Insomma, Don Gallo inizia fissando un record per la serie autunnale di In Onda. Nella scuola di partito che ho avuto la fortuna di frequentare da ragazzo, la mitica Frattocchie, c’era una massima che veniva insegnata come le aste dell’alfabeto: “Piazze piene, urne vuote“. Che cosa voleva dire? Che il Pci riflettendo sulla sconfitta più bruciante della sua storia, quella delle elezioni del 1948, in cui la Balena bianca della Dc aveva battuto il Fronte Popolare nato dalla Resistenza, si poneva il problema del “consenso”. E rifletteva sul fatto che la campagna elettorale più integralista e anticomunista della storia italiana (quella che ha ispirato Berlusconi) avesse prevalso, perché malgrado lo straordinario entusiasmo che aveva accompagnato il Fronte, le piazze piene non avevano prodotto un consenso comparabile.
Ebbene, ieri le piazze internautiche si sono riempite di anatemi. Sembrava che per qualcuno La7 fosse diventata il primo problema della libertà di stampa in Italia, il primo nemico da battere, una televisione di regime, peggio noi di Minzolini. Ieri, a In Onda abbiamo fatto una puntata sulla crisi che era tutta puntata sulla diversità. Due lingue, due visioni inconciliabili del mondo: Martino, l’economista iperliberista della scuola di Chicago, e Don Gallo, il sacerdote degli ultimi. Il primo convinto che i numeri siano il Vangelo, il secondo convinto che l’unico Vangelo é Gesù. Non era necessariamente un duello, ma era di fatto un confronto fra antropologie opposte. Cosa succede se due mondi inconciliabili si incontrano?

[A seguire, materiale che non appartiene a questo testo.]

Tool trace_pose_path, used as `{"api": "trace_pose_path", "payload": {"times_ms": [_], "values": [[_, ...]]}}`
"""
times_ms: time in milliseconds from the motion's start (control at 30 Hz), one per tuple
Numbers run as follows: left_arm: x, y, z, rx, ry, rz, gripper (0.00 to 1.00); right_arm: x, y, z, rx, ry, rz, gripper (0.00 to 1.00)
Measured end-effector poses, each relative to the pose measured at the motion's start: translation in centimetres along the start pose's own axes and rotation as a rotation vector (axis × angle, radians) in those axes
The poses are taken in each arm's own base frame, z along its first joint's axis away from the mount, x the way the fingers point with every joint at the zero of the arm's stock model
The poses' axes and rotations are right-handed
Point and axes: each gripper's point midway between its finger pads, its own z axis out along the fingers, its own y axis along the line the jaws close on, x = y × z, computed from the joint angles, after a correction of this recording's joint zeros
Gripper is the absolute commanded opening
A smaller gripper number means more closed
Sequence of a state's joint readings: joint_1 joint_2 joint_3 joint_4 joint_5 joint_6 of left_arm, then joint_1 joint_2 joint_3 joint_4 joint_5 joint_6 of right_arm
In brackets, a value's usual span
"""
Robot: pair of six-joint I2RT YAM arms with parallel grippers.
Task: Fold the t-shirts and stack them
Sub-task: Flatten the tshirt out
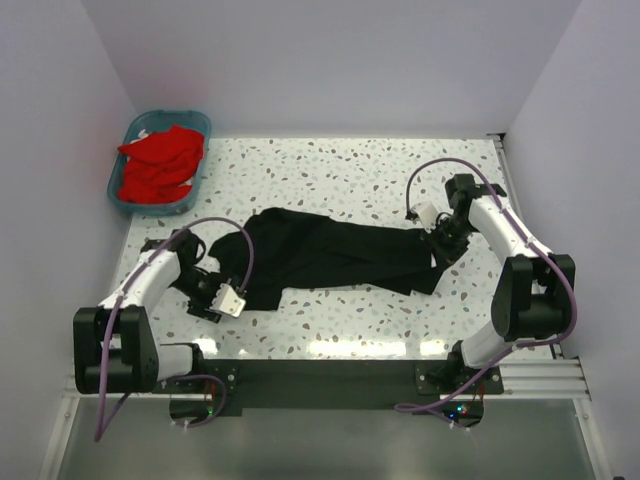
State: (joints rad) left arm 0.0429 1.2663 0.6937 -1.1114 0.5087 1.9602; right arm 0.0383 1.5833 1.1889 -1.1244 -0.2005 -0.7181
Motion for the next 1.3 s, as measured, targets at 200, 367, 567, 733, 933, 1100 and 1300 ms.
{"api": "trace_pose_path", "payload": {"times_ms": [200, 367, 567, 733, 933, 1100, 1300], "values": [[0.6, 0.4, 1.3, 0.025, 0.001, 0.018, 0.62, 0.1, 0.2, 0.0, -0.005, 0.006, 0.012, 0.0], [1.6, 1.0, 1.9, 0.026, 0.018, 0.022, 0.64, 0.3, 0.3, 0.0, -0.009, 0.01, 0.02, 0.0], [1.8, 1.1, 2.0, 0.032, 0.022, 0.02, 0.61, 0.3, 0.4, -0.1, -0.011, 0.013, 0.023, 0.0], [2.0, 1.0, 2.1, 0.047, 0.024, 0.01, 0.39, 0.2, 0.3, -0.1, -0.013, 0.015, 0.023, 0.0], [2.0, 2.1, 1.8, 0.016, 0.025, 0.034, 0.03, 0.1, 0.2, 0.0, -0.016, 0.02, 0.026, 0.0], [0.1, 8.2, -1.9, -0.142, -0.012, 0.125, 0.0, -1.0, -0.6, -1.0, 0.013, -0.015, 0.03, 0.0], [-4.6, 18.9, -12.4, -0.514, -0.101, 0.024, 0.0, -5.0, -3.7, -5.7, 0.134, -0.163, 0.05, 0.0]]}}
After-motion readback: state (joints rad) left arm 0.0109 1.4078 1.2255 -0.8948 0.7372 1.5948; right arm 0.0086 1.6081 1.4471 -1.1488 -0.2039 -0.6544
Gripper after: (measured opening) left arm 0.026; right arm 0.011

Ci siamo accorti in studio quanto fosse dirompente questo confronto: Martino – incredibilmente – non sapeva chi fosse don Gallo, e don Gallo non aveva mai visto Martino, lo chiamava “quel professore lí”, e subito dopo: “Voi corrotti della casta”. Martino ha risposto perdendo ogni flemma: “Quel pretacchione”. E poi, pensando di non essere inquadrato: “Ma che cazzo dice?”. In mezzo c’era un altro ingrediente esplosivo: la Grecia come metafora. La Grecia della crisi in cui la gente viene sbattuta in mezzo a una strada come il nostro futuro prossimo. Avevamo scommesso su questo, mandando un inviato per tre giorni a cercare storie.

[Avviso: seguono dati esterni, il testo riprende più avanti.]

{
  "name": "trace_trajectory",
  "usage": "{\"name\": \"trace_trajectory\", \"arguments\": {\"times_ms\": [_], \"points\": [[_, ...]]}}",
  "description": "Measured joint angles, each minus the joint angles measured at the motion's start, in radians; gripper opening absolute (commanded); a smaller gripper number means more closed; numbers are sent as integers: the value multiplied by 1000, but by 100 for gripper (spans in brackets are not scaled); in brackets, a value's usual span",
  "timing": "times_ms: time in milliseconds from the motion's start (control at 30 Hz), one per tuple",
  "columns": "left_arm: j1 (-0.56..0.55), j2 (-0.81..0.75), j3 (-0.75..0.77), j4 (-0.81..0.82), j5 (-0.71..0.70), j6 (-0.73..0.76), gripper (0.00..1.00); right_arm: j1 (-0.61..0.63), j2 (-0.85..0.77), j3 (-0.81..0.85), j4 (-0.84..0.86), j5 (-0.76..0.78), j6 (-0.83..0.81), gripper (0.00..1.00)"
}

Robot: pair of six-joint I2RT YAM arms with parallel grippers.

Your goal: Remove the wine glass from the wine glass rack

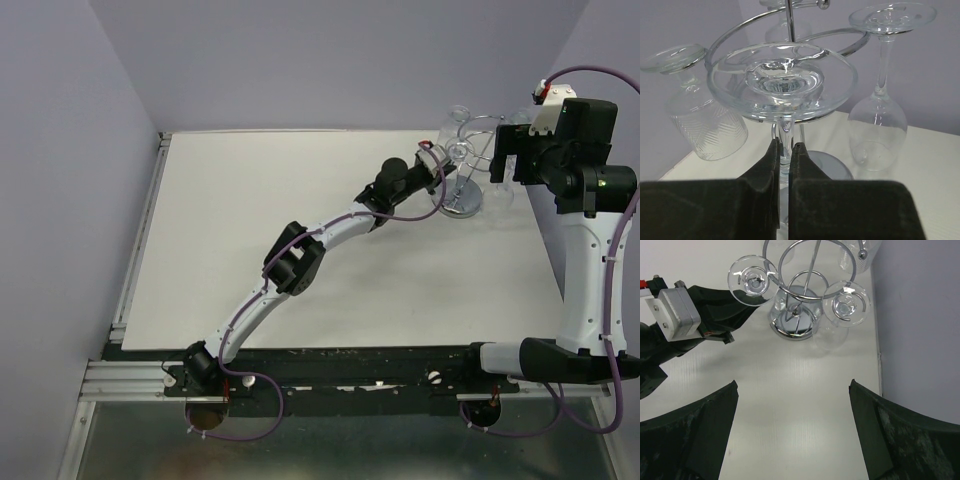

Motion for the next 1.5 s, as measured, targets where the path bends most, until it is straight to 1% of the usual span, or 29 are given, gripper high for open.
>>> {"name": "trace_trajectory", "arguments": {"times_ms": [267,667,800,1000,1233,1500], "points": [[-1,0,59,-21,-1,16,0,-7,-7,-1,0,0,0,99],[0,0,55,-21,-6,-47,0,-13,-19,-3,0,0,0,99],[2,-1,34,-16,-6,-65,0,-13,-19,-3,0,0,0,99],[6,-37,-60,-2,-6,-99,0,-18,-19,-3,1,0,-1,99],[13,-101,-99,-2,13,-112,0,-23,-21,-3,1,0,-2,99],[13,-140,-120,-7,22,-130,0,-29,-51,-16,1,0,-2,99]]}}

Sono rimasto stupito di come questi tre ingredienti abbiano prodotto un risultato deflagrante. Quando si conduce un programma si sta un passo indietro, anche rispetto alle proprie certezze, e si ascolta. Ho ascoltato Martino, don Gallo, Porro, il grande scrittore Vassili Vassilikos, intervistato dal nostro bravissimo inviato ad Atene, David Parenzo, parlare della crisi come dell’ennesima battaglia per la sopravvivenza di un paese. In studio Martino – che avrebbe dovuto essere l’uomo dei numeri – é diventato improvvisamente un uomo di ideologia. Un uomo del centrodestra, ma anticlericale. Prima ha attaccato don Gallo dicendo che “la Chiesa fallisce i suoi obiettivi da duemila anni”, e poi ha addirittura attaccato San Francesco d’Assisi “l’uomo che ha diffuso la povertà” (giuro, non sto scherzando, ha detto davvero cosí). Anche don Gallo era anarchico, ma per nulla Angelico. Meravigliosa la sua battuta su Berlusconi: “Poverino, é un uomo afflitto da una dipendenza, lo accoglierei a braccia aperte in comunità, perché vedo che ne ha tanto bisogno” (giuro, meraviglioso, ha detto davvero così).

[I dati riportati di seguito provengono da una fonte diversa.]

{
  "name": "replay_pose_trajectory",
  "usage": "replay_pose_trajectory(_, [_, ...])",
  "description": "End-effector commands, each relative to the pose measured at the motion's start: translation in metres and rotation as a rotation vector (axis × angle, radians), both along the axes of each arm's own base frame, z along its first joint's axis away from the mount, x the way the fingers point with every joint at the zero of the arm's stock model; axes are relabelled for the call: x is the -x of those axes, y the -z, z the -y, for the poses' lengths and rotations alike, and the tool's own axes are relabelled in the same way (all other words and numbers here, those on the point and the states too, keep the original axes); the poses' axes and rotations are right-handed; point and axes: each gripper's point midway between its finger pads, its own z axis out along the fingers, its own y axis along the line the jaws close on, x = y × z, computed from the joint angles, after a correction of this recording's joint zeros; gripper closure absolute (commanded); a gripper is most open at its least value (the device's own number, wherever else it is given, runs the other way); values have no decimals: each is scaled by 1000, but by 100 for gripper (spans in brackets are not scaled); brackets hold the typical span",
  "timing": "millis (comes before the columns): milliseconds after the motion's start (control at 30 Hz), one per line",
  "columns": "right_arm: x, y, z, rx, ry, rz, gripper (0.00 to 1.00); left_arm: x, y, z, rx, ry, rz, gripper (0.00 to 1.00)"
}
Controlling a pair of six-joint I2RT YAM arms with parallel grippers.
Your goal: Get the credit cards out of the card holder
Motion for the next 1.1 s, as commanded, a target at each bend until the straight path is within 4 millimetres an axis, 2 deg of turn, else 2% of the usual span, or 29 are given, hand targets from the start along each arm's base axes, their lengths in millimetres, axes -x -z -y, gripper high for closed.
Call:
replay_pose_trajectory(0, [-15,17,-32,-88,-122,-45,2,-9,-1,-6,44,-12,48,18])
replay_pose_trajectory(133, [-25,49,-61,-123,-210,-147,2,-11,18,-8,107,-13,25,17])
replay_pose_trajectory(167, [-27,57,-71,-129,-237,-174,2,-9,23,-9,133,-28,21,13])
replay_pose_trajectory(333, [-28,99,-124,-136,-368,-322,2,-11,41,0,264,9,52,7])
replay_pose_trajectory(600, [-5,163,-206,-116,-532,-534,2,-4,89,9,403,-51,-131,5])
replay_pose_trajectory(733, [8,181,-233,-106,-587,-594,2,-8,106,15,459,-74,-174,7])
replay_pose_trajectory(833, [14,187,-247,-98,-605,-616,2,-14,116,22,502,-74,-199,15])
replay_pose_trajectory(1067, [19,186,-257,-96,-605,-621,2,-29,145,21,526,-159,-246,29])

Non c’é sintesi possibile tra queste due visioni del mondo. Ieri abbiamo fatto 5.88 di share. Molto, tanto. Non c’era Fazio, certo. Ma mi immagino che un frammento di queste due Italie che vivono una al fianco dell’altra senza conoscersi, abbia osservato l’altra, quasi scoprendola, con stupore e sconcerto. Non so cosa penseranno, queste due italie questa sera, quando a In Onda sentiranno le domande del mondo reale al piú importante banchiere italiano. Non so dove porta questo confronto asimmetrico. So che avrei trovato la puntata bellissima anche se avesse fatto l’un per cento di share. Per me il giornalismo é – prima di ogni giudizio – il miracolo del racconto.